Even if just to the appliance section at the secondhand store. Hooray for being goal-oriented.
August 19, 2019
I Found an Egg Beater
Of all the machines in a kitchen, the egg beater has always been my favourite, and while the electric version has its advantages (the beaters detach for optimum licking), it’s the manual (or “rotary”, like a phone dial, both rotating around an axis) that has long been an object of my fascination, even though I’d be wary of getting my tongue stuck in a thing like that. Probably I wasn’t, however, when I was a child.

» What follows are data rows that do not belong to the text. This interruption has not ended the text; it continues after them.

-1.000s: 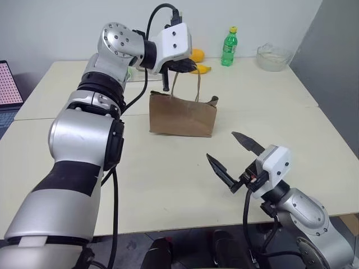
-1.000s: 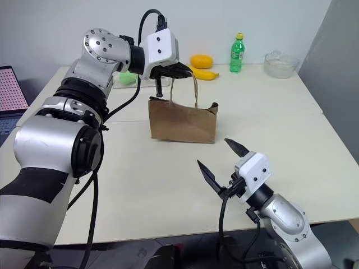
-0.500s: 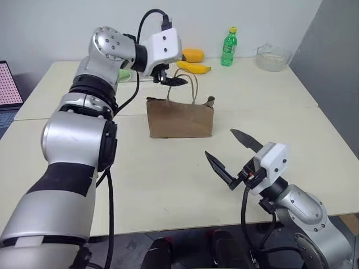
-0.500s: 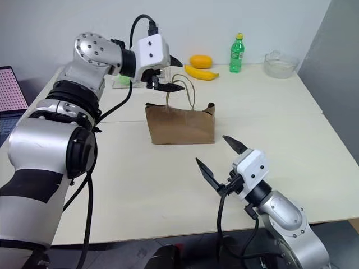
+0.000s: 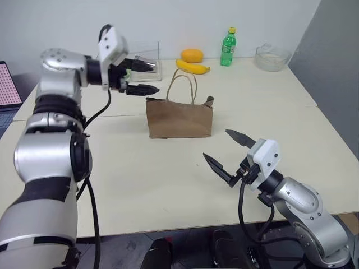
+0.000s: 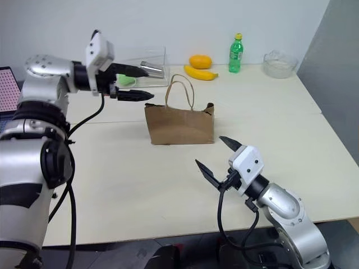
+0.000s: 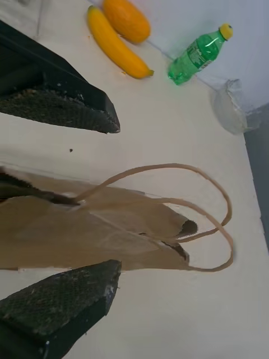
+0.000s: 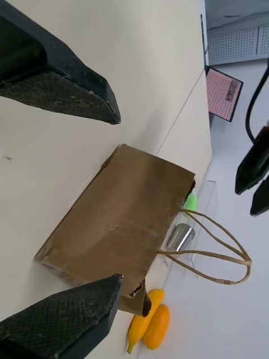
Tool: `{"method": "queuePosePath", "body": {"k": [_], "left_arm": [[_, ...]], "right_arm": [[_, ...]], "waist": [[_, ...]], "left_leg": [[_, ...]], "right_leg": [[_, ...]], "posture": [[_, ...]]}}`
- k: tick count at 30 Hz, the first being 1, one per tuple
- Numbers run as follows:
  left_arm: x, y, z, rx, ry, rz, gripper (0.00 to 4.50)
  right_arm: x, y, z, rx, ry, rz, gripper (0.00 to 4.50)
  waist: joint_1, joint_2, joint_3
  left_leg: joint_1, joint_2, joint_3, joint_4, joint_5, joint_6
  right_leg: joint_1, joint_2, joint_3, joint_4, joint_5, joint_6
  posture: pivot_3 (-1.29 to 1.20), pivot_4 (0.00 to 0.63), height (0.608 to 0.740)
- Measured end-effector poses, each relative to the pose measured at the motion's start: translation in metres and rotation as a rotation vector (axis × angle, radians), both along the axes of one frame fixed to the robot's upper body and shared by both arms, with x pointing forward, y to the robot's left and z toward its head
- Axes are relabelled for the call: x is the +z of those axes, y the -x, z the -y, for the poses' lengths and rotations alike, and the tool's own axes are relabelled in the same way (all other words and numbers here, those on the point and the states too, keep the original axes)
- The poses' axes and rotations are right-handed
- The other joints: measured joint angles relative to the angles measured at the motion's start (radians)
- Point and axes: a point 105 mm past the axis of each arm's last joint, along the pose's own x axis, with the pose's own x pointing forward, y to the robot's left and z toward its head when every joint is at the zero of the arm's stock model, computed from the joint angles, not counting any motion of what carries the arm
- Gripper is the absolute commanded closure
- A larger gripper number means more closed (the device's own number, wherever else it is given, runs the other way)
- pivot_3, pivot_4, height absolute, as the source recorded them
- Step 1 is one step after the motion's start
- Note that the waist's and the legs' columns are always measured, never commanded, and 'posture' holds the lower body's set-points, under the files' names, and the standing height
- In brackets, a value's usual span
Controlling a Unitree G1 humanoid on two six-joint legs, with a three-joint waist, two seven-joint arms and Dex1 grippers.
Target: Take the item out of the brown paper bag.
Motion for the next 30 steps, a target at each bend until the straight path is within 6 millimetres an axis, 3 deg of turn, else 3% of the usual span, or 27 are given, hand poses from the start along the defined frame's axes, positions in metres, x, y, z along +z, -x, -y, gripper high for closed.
{"method": "queuePosePath", "body": {"k": [2, 4, 6, 8, 11, 15, 20, 23, 30], "left_arm": [[-0.014, 0.010, -0.003, -0.002, 0.043, -0.029, 0.73], [-0.034, 0.033, 0.000, 0.012, 0.112, -0.057, 0.73], [-0.060, 0.061, 0.017, 0.010, 0.173, -0.115, 0.73], [-0.077, 0.086, 0.034, 0.030, 0.235, -0.158, 0.70], [-0.085, 0.108, 0.051, 0.095, 0.325, -0.140, 0.70], [-0.095, 0.120, 0.054, 0.243, 0.422, -0.130, 0.70], [-0.095, 0.130, 0.048, 0.323, 0.447, -0.090, 0.70], [-0.093, 0.132, 0.046, 0.333, 0.467, -0.076, 0.70], [-0.099, 0.139, 0.049, 0.321, 0.465, -0.071, 0.70]], "right_arm": [[0.007, -0.004, 0.003, 0.004, -0.013, 0.009, 0.00], [0.014, -0.009, 0.004, 0.017, -0.026, 0.011, 0.00], [0.021, -0.016, 0.008, 0.012, -0.036, 0.017, 0.00], [0.028, -0.018, 0.007, 0.037, -0.047, 0.019, 0.38], [0.036, -0.022, 0.005, 0.069, -0.051, 0.031, 1.33], [0.044, -0.038, 0.005, 0.074, -0.020, 0.040, 2.75], [0.068, -0.080, 0.010, 0.010, 0.097, 0.100, 4.45], [0.079, -0.108, 0.010, -0.028, 0.159, 0.114, 4.45], [0.055, -0.188, -0.012, -0.081, 0.442, 0.047, 4.45]], "waist": [[0.002, 0.000, 0.000], [-0.001, 0.000, 0.000], [0.005, 0.000, -0.001], [0.010, 0.000, -0.001], [0.027, 0.000, -0.001], [0.037, 0.000, -0.001], [0.032, 0.000, -0.001], [0.033, 0.000, -0.001], [0.027, 0.000, -0.001]], "left_leg": [[0.000, 0.001, -0.001, 0.000, 0.000, 0.000], [0.000, 0.002, 0.000, 0.000, 0.000, 0.000], [-0.001, 0.007, -0.001, 0.000, 0.000, -0.001], [-0.002, 0.006, -0.002, 0.001, 0.000, 0.000], [0.001, 0.000, 0.000, 0.001, 0.000, 0.000], [0.008, -0.002, 0.002, 0.001, 0.000, 0.000], [0.016, -0.001, 0.005, -0.002, 0.000, 0.000], [0.017, 0.000, 0.004, -0.002, 0.000, 0.000], [0.016, 0.001, 0.006, -0.005, -0.001, 0.000]], "right_leg": [[0.000, 0.000, 0.000, 0.000, 0.000, 0.000], [0.000, -0.001, 0.002, -0.001, 0.000, 0.000], [0.000, -0.002, 0.002, -0.001, 0.000, -0.001], [0.000, -0.003, 0.001, -0.002, 0.000, -0.001], [0.002, -0.005, 0.001, 0.000, 0.001, 0.000], [0.009, -0.004, 0.002, -0.002, 0.001, 0.000], [0.016, -0.002, 0.003, -0.004, 0.001, 0.000], [0.016, -0.001, 0.003, -0.005, 0.001, 0.000], [0.015, -0.001, 0.003, -0.010, 0.002, -0.002]], "posture": [[0.00, 0.150, 0.740], [0.00, 0.150, 0.740], [0.00, 0.150, 0.740], [0.00, 0.150, 0.740], [0.00, 0.150, 0.740], [0.00, 0.150, 0.740], [0.00, 0.150, 0.740], [0.00, 0.150, 0.740], [0.00, 0.150, 0.740]]}}
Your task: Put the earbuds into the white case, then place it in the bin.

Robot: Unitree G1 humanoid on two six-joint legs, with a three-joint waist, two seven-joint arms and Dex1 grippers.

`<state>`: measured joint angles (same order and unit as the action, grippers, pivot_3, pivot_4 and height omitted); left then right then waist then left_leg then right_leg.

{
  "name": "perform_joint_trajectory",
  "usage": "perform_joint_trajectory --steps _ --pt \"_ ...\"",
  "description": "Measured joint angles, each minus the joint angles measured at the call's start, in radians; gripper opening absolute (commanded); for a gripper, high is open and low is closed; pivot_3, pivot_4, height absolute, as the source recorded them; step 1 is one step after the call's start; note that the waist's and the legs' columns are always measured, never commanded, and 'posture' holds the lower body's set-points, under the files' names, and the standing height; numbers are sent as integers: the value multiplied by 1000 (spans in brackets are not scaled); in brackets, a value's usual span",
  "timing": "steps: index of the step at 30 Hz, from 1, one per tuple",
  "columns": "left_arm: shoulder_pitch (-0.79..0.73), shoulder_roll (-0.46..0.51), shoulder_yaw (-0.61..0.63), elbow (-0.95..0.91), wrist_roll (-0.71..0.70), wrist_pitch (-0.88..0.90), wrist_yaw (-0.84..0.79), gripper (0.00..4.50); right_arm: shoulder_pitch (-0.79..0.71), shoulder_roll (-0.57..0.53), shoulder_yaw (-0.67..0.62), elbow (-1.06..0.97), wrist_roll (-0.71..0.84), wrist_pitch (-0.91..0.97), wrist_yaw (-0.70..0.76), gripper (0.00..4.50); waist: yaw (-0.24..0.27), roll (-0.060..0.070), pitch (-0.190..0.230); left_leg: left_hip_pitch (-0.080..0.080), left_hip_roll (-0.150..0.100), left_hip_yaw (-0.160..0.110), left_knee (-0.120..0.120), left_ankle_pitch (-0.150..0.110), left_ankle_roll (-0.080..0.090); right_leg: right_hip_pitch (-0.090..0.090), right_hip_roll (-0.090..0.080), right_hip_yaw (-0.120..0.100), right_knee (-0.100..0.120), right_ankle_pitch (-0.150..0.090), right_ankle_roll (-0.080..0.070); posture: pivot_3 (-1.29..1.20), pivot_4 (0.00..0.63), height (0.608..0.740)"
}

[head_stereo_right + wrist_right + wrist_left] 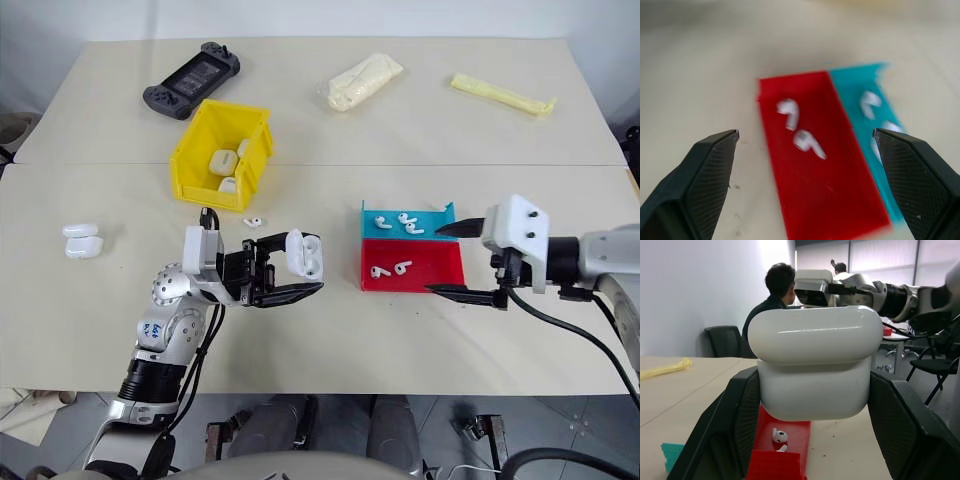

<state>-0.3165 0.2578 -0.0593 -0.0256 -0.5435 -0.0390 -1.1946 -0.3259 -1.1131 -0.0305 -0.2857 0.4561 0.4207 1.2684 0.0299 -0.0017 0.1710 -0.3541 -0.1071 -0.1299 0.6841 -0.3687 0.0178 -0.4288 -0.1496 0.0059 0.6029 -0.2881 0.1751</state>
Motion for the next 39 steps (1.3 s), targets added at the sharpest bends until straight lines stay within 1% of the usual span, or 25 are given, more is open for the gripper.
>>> perform_joint_trajectory --steps 3,5,8,12,14,16,21,26,30,39 --pt "-5 -1 -4 1 3 -6 -1 2810 -152 -7 154 10 -91 17 64 4492 -4 0 0 0 1 0 0 0 0 0 0 0 -1 0 0 0 150 740" --pt "-8 -2 -6 1 4 -8 -1 2810 -212 8 228 23 -142 8 94 4492 -4 0 0 0 1 0 -1 0 0 0 1 -1 -1 0 0 0 150 740" --pt "-10 -3 -10 2 5 -15 0 2810 -291 56 345 73 -256 -59 130 4492 -5 0 0 0 0 0 0 0 0 -1 0 0 -1 0 0 0 150 740" --pt "-10 -5 -13 2 8 -23 2 2810 -357 112 423 157 -362 -144 152 4492 -5 0 0 -1 0 0 0 0 0 -1 0 0 0 0 0 0 150 740" --pt "-8 -6 -17 0 10 -25 5 2810 -374 125 431 187 -392 -172 162 4111 -5 0 0 -1 0 0 0 0 0 -1 0 0 0 0 0 0 150 740" --pt "1 -7 -24 -9 12 -24 15 2810 -399 136 449 219 -430 -207 172 3581 -6 0 0 -1 0 0 0 0 0 -1 0 0 1 0 0 0 150 740" --pt "31 -3 -47 -97 13 8 59 2810 -426 155 465 265 -500 -288 195 1859 -6 0 0 -1 1 0 -1 0 0 -2 0 0 2 0 0 0 150 740" --pt "49 -1 -69 -171 13 63 110 2810 -451 176 484 304 -572 -376 203 1859 -6 0 0 -1 1 0 -1 0 0 -2 1 0 2 0 0 0 150 740" --pt "49 0 -76 -214 12 101 148 2810 -451 196 499 317 -592 -403 213 1859 -6 0 0 -1 0 0 -1 0 0 -1 0 0 3 0 0 0 150 740" --pt "28 -2 -76 -219 12 133 191 2810 -469 236 499 352 -639 -442 220 1859 -7 0 0 -1 0 0 0 0 0 -1 1 0 3 0 0 0 150 740"
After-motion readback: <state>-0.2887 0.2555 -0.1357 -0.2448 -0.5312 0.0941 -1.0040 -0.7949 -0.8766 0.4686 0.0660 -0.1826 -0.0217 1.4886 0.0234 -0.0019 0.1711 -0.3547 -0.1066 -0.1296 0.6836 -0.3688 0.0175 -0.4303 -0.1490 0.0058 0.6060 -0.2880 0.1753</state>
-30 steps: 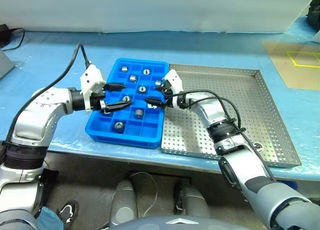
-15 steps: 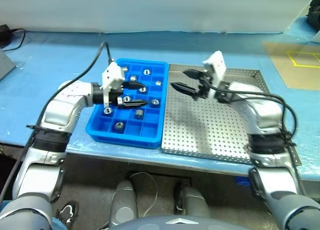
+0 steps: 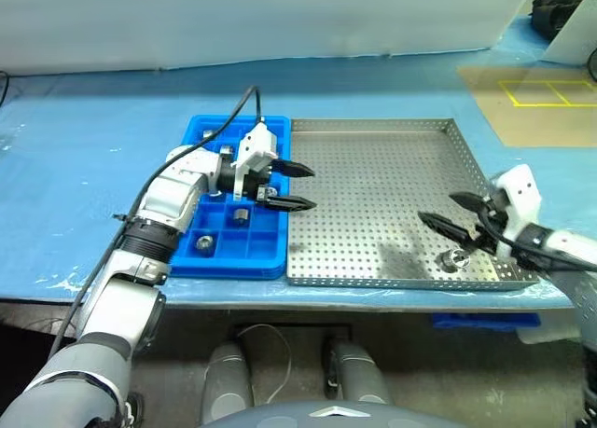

But my children have never seen an egg beater, which a) explains some of the trouble they’ve had in swimming lessons and b) was confirmed to me when Iris and I were reading a book in which an egg beater featured, and Iris only shrugged. I’d had an electric egg beater once upon a time, but I got rid of it when I got my first stand mixer over ten years ago, and back then the children were not yet in existence.
And then we were at Value Village on Saturday, exploring kitchenware, which is one of my favourite things to do. And it had occurred to me that I like exploring kitchenware at Value Village just as much when I don’t discover any treasure as I do when the search yields a new Pyrex bowl or midcentury crockery (I am mad for midcentury crockery) because when I don’t find anything, it means I don’t have go about locating a place to put it in my very crowded kitchen.
But I found an egg beater, in fact there were two—in additional to so many cocktail utensil sets. There are too many cocktail utensil sets in the world, and also George Forman grills, but we’re not yet overrun with rotary egg beaters, so I chose the one that wasn’t rusty, even if there were pieces missing from the plastic handles on the other. (Why corrupt such a wonderful object with plastic anyway?)
Iris was overjoyed to recognize the object, and then everybody started fighting over who gets to turn the handle and make the wheel turn, and we hadn’t even paid for it at this point. But it is so satisfying, the whir of the blades, the smoothness of the motion, the perpetualness of it. How I use my own energy to turn the handle, which makes the big wheel spin, whose grooves connect with the two little gears atop the beaters, and what genius thought of such a perfect machine? (Willis Johnson, according to the BBC, in 1884.)
“It’s an amazing thing,” I told my kids. “It doesn’t use any energy, and you can even make a cake when the power’s gone out.”
And then Iris came up to me hours later, as though she’d been thinking about this throwaway comment. “How do you see when you’re baking in the dark?” she asked me. “When the lights are out.”
But how do we even turn the oven on at that point? (We have a gas oven. Perhaps it might work?) I imagine us making a soufflé by candlelight.
In 48 hours, we’ve used the egg beater twice, to whip egg-whites for the Sunday waffles, and Iris got to do that because Harriet was playing Nintendo. And then yesterday evening I was making muffins for the week’s lunches, and Harriet wanted a turn, and then the two of them started fighting because Harriet was going too fast and all the eggs were getting beaten, and it really is such a clever little gadget, no matter that it’s disrupted family harmony.
Better than a fidget spinner—I could run that thing all day.